I have some files I am working with that need to have some text deleted from them. The text is a mixture of HTML tags and plain text. I thought a good way to approach this was to insert <!-- DeleteBegin --> and <!-- DeleteEnd --> around the text I want to delete. This way I would be able to quickly find what needed to be deleted. So I started to write a program to go through the files. However, I am having some trouble getting it to work. What I have so far is:

<?php

$filename = "test.html";
####################################

// Read file to change
$fp = fopen($filename, "r") or die("Couldn't open $filename");

$str = fread($fp, 10000);
fclose($fp);

ereg("([^0-9]--[ \t\n\r]DeleteBegin[ \t\n\r]--[^0-9])([^0-9]--[ \t\n\r]DeleteEnd[ \t\n\r]--[^0-9])", $str, $out);

$found = "Test";

// $out is what should be between the <!-- DeleteBegin --> and <!-- DeleteEnd -->

$oldtext = "$out[2]";
$new_file_text = str_replace($oldtext , $found , $str);

// Write file

$filePointer = fopen($filename,"w");
fwrite($filePointer, $new_file_text);
fclose($filePointer);

?>

Maybe I am trying to do something that could be done an easier way or something that may not be possible. All help is appreciated.

Thanks,
coho75

ExpLarry

10:02 pm on Jul 7, 2004 (gmt 0)

10+ Year Member



ereg("([^0-9]--[ \t\n\r]DeleteBegin[ \t\n\r]--[^0-9])([^0-9]--[ \t\n\r]DeleteEnd[ \t\n\r]--[^0-9])", $str, $out);

personally I prefer the preg (Perl-compatible regular expression ) syntax, and I'd do something like this:

$str = preg_replace('/<!--\s*DeleteBegin\s*-->.*?<!--\s*DeleteEnd\s*-->/','',$str);

This matches and replaces in one go. See: [php.net...] (Disclaimer: code untested).

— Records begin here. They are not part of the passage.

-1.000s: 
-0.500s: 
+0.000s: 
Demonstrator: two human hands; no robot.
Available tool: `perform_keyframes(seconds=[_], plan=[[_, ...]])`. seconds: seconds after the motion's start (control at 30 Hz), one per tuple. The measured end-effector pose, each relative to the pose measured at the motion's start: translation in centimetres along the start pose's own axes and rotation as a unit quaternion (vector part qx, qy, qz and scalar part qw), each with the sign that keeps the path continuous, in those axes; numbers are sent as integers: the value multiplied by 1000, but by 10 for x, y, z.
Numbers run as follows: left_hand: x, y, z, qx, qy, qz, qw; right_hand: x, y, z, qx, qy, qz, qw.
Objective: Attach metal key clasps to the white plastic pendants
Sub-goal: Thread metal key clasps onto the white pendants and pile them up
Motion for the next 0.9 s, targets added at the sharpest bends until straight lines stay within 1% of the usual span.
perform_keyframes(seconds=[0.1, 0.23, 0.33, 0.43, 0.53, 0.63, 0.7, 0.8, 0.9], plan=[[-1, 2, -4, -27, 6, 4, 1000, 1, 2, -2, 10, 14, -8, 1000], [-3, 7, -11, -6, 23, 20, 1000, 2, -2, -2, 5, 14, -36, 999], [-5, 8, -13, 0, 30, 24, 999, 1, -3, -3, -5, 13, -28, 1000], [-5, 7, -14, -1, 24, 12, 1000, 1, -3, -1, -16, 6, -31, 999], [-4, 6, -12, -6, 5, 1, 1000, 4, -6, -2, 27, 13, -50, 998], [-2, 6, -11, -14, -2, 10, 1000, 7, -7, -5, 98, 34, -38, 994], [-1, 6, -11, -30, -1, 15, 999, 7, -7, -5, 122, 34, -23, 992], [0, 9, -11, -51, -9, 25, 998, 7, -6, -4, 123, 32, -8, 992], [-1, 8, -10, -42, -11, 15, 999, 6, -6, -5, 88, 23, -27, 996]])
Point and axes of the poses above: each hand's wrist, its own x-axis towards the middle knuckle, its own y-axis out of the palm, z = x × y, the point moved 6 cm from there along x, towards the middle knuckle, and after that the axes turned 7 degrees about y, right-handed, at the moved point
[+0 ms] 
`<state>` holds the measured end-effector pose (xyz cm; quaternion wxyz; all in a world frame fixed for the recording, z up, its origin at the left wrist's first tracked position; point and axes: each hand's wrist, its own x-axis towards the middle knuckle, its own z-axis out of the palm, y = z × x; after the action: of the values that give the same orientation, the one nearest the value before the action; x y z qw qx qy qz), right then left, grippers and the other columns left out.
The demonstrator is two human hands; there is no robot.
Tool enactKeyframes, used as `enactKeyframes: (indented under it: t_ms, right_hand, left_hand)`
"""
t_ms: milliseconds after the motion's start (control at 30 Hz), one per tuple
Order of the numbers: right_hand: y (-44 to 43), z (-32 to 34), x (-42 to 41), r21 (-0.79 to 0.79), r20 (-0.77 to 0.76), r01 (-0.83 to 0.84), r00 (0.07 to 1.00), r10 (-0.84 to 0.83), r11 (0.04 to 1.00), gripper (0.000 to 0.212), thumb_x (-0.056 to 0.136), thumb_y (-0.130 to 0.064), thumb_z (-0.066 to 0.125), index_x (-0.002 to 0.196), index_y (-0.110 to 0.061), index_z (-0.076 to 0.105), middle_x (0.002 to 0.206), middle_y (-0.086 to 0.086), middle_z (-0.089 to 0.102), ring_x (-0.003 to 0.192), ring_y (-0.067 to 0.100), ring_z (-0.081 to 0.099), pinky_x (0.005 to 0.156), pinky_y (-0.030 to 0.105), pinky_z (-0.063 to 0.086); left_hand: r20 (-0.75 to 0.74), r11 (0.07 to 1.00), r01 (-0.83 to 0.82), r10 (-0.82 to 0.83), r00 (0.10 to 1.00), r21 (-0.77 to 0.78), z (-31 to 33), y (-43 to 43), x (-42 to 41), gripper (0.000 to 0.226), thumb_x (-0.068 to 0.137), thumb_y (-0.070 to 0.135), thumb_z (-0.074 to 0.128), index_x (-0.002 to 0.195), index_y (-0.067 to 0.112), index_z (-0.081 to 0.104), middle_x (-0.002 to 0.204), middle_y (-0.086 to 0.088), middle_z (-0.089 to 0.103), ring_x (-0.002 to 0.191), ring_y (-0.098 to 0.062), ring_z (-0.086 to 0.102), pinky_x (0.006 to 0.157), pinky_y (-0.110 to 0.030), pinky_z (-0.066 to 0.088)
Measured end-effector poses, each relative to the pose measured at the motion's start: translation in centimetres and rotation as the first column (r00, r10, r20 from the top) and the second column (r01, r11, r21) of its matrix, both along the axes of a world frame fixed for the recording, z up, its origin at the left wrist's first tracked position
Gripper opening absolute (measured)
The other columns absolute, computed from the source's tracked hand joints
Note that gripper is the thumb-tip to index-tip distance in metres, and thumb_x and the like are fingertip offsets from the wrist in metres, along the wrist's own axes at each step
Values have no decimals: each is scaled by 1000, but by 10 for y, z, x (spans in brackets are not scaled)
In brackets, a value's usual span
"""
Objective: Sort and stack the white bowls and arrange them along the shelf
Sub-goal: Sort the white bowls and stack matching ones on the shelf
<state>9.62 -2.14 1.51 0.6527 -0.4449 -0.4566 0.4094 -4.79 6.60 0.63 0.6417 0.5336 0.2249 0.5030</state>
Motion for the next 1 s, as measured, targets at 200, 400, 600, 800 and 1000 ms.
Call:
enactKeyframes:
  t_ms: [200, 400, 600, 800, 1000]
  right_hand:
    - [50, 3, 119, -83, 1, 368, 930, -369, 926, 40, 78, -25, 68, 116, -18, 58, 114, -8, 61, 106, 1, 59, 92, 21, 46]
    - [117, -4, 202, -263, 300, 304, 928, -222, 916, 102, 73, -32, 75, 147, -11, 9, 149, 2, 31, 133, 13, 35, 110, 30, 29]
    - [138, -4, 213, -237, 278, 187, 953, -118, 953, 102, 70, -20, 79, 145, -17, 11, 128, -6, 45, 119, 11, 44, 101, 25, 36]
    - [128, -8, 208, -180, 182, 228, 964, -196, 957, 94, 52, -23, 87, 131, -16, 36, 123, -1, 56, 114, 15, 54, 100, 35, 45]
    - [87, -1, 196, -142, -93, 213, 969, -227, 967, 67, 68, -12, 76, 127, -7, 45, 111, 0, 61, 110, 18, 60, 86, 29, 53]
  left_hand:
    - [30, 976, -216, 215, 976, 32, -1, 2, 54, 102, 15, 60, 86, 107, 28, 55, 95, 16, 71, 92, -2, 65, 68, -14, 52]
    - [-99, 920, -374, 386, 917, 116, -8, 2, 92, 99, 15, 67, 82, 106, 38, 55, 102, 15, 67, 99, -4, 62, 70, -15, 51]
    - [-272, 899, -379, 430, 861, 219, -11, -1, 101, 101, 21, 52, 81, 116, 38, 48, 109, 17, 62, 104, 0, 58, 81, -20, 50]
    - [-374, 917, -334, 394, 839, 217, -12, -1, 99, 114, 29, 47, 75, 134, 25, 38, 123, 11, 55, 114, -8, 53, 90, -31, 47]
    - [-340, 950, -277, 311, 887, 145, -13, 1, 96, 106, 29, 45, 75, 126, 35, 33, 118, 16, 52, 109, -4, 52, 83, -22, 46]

You might also want to be sure you're reading in the whole of your file, not just the first 10000 bytes (unless you're sure the file won't exceed that).

coho75

12:23 am on Jul 8, 2004 (gmt 0)

10+ Year Member



Thanks for your response. I couldn't get it to work. I tried (.*?) earlier and had no luck. All I got was error messages. Is there any way to print the text between <!-- DeleteBegin --> and <!-- DeleteEnd --> to the screen? Thanks for the help.

coho75

coopster

2:14 pm on Jul 8, 2004 (gmt 0)

WebmasterWorld Administrator 10+ Year Member



You need to set up the subpattern [php.net] as a capturing subpattern so that when the whole pattern matches, that portion of the subject string that matched the subpattern is passed back to the caller via the ovector1 argument of pcre_exec() [pcre.org]. Opening parentheses are counted from left to right (starting from 1) to obtain the numbers of the capturing subpatterns. to get the correct data returned. You also need a back reference [php.net]. A backslash followed by a digit greater than 0 (and possibly further digits) is a back reference to a capturing subpattern earlier (i.e. to its left) in the pattern, provided there have been that many previous capturing left parentheses (Note: In PHP, replacement may contain references of the form \\n or (since PHP 4.0.4) $n, with the latter form being the preferred one):

$str = preg_replace('/<!--\s*DeleteBegin\s*-->(.*?)<!--\s*DeleteEnd\s*-->/', "$1", $string); 

1ovector:
Captured substrings are returned to the caller via a vector of integer offsets whose address is passed in ovector.
Resource: PCRE man pages [pcre.org]

ExpLarry

5:06 pm on Jul 8, 2004 (gmt 0)

10+ Year Member



$str = preg_replace('/<!--\s*DeleteBegin\s*-->(.*?)<!--\s*DeleteEnd\s*-->/', "$1", $string);

This has the effect of deleting the comment tags DeleteBegin / DeleteEnd, but not the characters inbetween, which is not what coho75 wanted (if I understand correctly).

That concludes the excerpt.